WHAT YOU WILL DO:
Only one span of the listing below should come back. It runs from the line with "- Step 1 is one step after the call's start" through the line with "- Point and", and each of its lines must be reproduced exactly.

RECORDS:

-------------------------

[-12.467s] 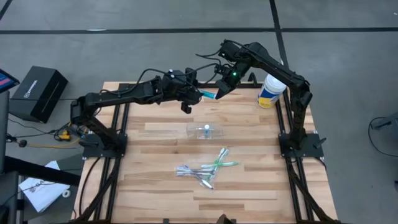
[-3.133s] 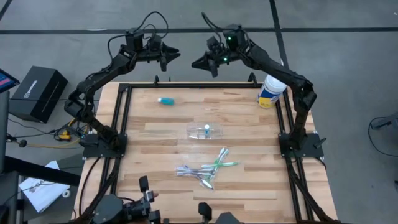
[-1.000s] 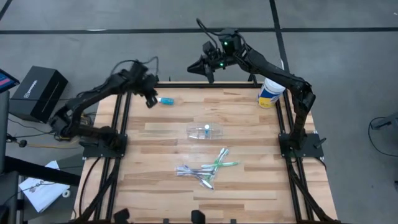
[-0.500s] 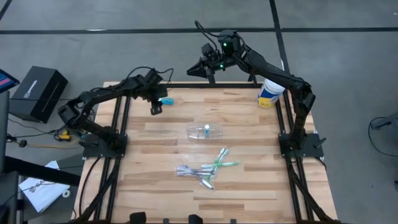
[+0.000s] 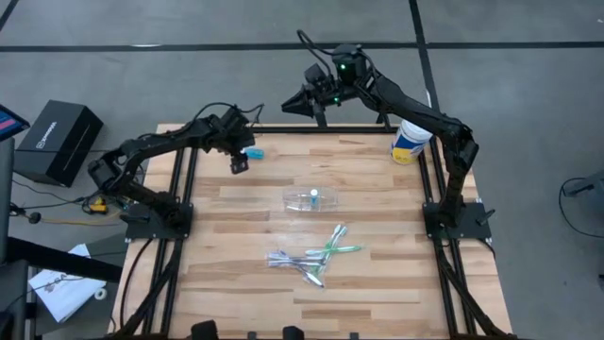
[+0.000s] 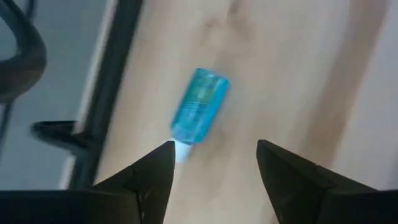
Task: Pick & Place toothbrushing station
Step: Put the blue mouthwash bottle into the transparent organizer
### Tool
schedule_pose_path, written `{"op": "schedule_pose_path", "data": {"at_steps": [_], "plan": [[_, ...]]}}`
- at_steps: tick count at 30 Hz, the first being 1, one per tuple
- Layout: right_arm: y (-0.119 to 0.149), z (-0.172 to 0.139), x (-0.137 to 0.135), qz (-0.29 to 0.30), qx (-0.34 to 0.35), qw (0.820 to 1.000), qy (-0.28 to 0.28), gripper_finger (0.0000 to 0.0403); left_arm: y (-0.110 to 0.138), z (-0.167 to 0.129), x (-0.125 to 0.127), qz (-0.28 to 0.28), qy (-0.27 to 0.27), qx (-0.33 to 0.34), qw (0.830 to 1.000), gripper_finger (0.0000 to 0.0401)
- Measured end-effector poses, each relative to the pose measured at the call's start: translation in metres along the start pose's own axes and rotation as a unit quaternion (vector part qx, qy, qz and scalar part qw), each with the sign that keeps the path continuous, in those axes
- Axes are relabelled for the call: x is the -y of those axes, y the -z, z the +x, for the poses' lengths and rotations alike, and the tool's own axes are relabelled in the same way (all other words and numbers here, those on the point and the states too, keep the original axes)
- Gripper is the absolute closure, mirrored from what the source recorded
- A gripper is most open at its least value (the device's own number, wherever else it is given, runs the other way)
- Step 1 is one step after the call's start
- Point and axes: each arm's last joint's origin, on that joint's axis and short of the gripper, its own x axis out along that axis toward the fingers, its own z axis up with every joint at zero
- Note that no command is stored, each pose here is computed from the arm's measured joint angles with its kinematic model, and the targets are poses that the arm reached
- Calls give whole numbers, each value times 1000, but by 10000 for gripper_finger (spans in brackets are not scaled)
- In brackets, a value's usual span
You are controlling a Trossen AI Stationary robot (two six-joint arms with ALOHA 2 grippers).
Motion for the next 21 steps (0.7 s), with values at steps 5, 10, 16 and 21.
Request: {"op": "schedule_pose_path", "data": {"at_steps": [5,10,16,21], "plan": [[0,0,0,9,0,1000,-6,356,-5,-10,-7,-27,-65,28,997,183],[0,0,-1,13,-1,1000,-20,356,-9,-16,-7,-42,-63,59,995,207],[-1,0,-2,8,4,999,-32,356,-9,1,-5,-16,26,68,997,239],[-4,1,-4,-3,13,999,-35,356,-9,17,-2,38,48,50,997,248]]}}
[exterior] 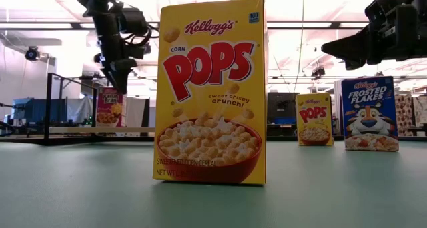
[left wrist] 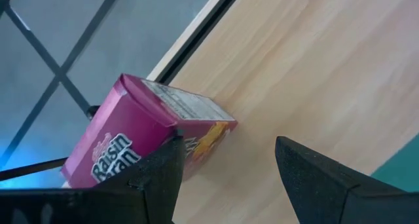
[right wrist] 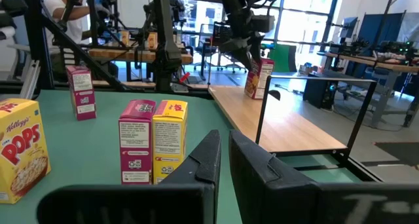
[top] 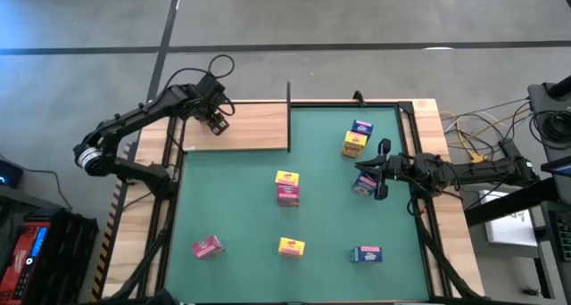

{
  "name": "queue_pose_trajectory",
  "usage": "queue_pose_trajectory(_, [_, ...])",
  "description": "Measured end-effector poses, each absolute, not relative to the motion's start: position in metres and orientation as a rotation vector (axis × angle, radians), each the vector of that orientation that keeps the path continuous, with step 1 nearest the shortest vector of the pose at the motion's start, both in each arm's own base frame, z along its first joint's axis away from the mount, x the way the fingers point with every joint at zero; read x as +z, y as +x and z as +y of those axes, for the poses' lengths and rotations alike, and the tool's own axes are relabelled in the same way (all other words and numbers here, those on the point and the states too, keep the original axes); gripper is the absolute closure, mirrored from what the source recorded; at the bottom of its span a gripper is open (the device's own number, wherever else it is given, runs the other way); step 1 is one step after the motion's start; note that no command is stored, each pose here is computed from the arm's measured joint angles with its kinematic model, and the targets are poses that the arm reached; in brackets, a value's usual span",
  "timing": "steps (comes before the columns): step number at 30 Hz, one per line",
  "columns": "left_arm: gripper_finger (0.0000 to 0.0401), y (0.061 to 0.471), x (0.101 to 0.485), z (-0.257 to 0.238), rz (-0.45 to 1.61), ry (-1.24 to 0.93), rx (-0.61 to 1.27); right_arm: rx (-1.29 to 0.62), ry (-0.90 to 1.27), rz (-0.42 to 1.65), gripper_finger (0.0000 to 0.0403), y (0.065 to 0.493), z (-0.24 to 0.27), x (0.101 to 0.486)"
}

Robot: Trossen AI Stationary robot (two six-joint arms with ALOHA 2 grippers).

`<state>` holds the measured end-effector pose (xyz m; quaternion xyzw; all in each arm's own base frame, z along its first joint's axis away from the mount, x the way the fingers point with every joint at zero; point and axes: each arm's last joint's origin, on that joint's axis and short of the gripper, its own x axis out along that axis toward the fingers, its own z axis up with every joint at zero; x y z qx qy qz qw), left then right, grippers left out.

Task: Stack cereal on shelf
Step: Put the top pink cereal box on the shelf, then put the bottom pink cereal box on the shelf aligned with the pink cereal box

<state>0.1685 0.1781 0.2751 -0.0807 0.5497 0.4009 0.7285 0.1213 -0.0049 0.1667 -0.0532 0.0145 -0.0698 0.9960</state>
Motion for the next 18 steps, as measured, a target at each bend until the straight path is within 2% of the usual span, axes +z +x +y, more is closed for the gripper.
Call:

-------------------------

RESPONSE:
- Step 1 is one step after the call's start
- Point and axes: each arm's last joint's origin, on that joint's axis and short of the gripper, its own x axis out along that axis toward the fingers, its own z axis up with every joint at zero

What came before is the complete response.